I am planning on swinging by our local Goodwill this week. You should have seen the lines of people donating their items before the new year (myself included!) I bet there are some treasures to be found this week.

Addendum: Monique sent me an email asking if she would be at risk of electrocuting herself when using the longer screws. Good question Monique. Here is my answer:

When I used the 2″ screws I was screwing them into the studs. See THIS post to determine how to find a stud. It is about halfway down the post past the bench assembly. Electrical is not normally in a stud, occasionally it is run through a stud, but the 2″ screw is actually only penetrating the stud about 1/2″ to 3/4″. Sometimes electrical wires are fed through a hole in the stud, however, it is normally centered in a 2″ x 4″ stud, so about 2″ back. But, normally electrical is not run up near the ceiling through studs (where I was hanging the blinds). The electricity for your outlets is down near the outlets. The electrical for your ceiling light would run vertical from the switch and up through the ceiling. Most of those wires are either loose in the cavity between the studs or stapled to the middle of the stud (about 2″ back).

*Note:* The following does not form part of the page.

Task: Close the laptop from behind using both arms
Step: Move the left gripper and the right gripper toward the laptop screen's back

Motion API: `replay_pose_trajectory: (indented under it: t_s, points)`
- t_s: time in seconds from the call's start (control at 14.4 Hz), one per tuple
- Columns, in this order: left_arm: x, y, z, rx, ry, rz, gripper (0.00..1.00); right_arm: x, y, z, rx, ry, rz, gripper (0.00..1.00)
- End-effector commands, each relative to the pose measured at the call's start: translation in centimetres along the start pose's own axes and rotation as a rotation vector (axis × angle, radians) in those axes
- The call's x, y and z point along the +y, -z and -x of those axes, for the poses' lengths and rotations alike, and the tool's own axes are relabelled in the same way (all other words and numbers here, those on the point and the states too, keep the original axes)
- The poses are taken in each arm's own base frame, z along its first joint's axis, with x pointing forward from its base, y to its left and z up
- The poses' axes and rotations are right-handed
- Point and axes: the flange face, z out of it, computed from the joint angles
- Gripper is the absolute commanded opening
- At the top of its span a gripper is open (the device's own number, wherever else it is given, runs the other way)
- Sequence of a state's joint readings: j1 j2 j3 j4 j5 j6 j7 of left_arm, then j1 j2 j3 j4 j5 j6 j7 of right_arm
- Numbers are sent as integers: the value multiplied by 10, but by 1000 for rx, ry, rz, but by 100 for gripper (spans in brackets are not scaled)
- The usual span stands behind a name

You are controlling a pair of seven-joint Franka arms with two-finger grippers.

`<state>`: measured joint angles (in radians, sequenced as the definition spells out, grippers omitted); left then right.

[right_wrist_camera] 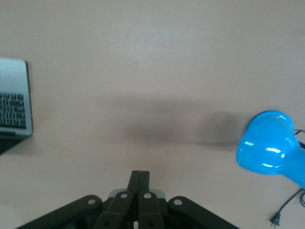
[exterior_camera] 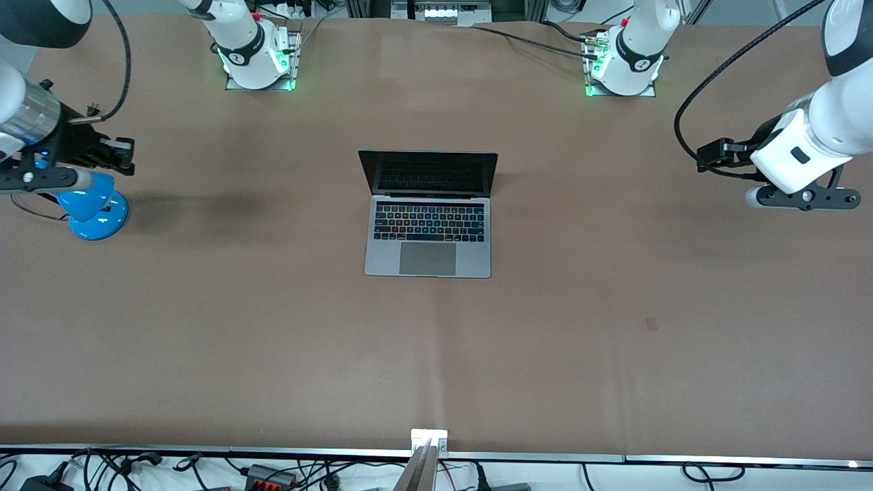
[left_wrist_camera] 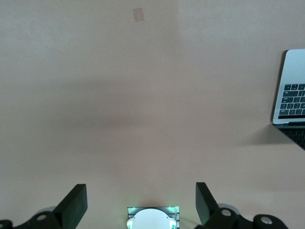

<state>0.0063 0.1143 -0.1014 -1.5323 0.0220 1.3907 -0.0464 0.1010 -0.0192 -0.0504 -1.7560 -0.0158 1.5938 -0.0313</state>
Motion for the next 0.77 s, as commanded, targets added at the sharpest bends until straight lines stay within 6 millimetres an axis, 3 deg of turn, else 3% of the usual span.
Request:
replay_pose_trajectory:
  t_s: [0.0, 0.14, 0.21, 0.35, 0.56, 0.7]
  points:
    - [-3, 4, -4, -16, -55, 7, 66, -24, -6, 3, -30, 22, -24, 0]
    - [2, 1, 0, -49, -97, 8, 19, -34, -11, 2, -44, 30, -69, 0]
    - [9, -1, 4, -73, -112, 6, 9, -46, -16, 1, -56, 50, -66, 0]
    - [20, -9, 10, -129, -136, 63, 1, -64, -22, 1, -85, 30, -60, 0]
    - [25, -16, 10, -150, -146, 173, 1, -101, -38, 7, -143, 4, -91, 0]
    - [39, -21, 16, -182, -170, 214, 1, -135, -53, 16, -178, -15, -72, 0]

If you are mounting your bracket into the drywall cavity (not a stud) I wouldn’t use just the screw. That is where I would use the plastic toggler anchors that I showed above. The cavity in the drywall is 3 3/4″ deep (the width of a stud.) Should an anchor touch the electrical (which that would be rare, it is sheathed in thick plastic and would normally flex away from the anchor. Plus, because it is plastic it wouldn’t conduct electricity.)

In other words, long explanation short, you don’t need to worry about shocking yourself if you are using anchors in the hollow areas and 2″ screws into the studs.